===== INFORMATION PROVIDED

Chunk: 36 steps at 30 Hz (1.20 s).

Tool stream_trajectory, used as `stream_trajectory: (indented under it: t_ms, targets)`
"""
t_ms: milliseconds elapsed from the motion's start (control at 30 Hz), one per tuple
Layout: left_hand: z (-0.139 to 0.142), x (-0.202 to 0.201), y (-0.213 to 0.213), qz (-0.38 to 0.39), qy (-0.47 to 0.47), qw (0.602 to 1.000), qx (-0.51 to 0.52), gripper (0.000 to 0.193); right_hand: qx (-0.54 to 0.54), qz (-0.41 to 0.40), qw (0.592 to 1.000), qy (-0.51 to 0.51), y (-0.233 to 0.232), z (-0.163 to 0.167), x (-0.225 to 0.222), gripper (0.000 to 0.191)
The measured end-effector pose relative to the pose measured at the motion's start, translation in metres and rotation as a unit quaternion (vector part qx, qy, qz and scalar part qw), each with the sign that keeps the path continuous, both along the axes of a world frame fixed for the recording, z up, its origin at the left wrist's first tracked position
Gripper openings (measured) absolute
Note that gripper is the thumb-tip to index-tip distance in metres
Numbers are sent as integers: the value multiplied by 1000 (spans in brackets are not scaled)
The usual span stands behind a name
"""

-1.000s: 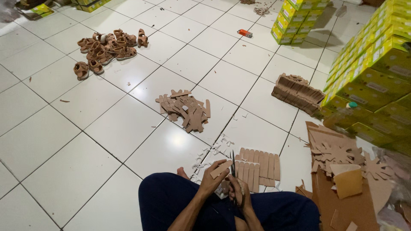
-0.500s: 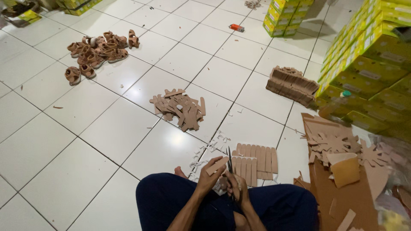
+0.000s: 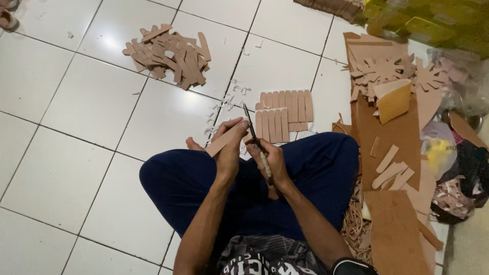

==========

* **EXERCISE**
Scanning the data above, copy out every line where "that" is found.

* **TASK ANSWER**
The measured end-effector pose relative to the pose measured at the motion's start, translation in metres and rotation as a unit quaternion (vector part qx, qy, qz and scalar part qw), each with the sign that keeps the path continuous, both along the axes of a world frame fixed for the recording, z up, its origin at the left wrist's first tracked position
Note that gripper is the thumb-tip to index-tip distance in metres

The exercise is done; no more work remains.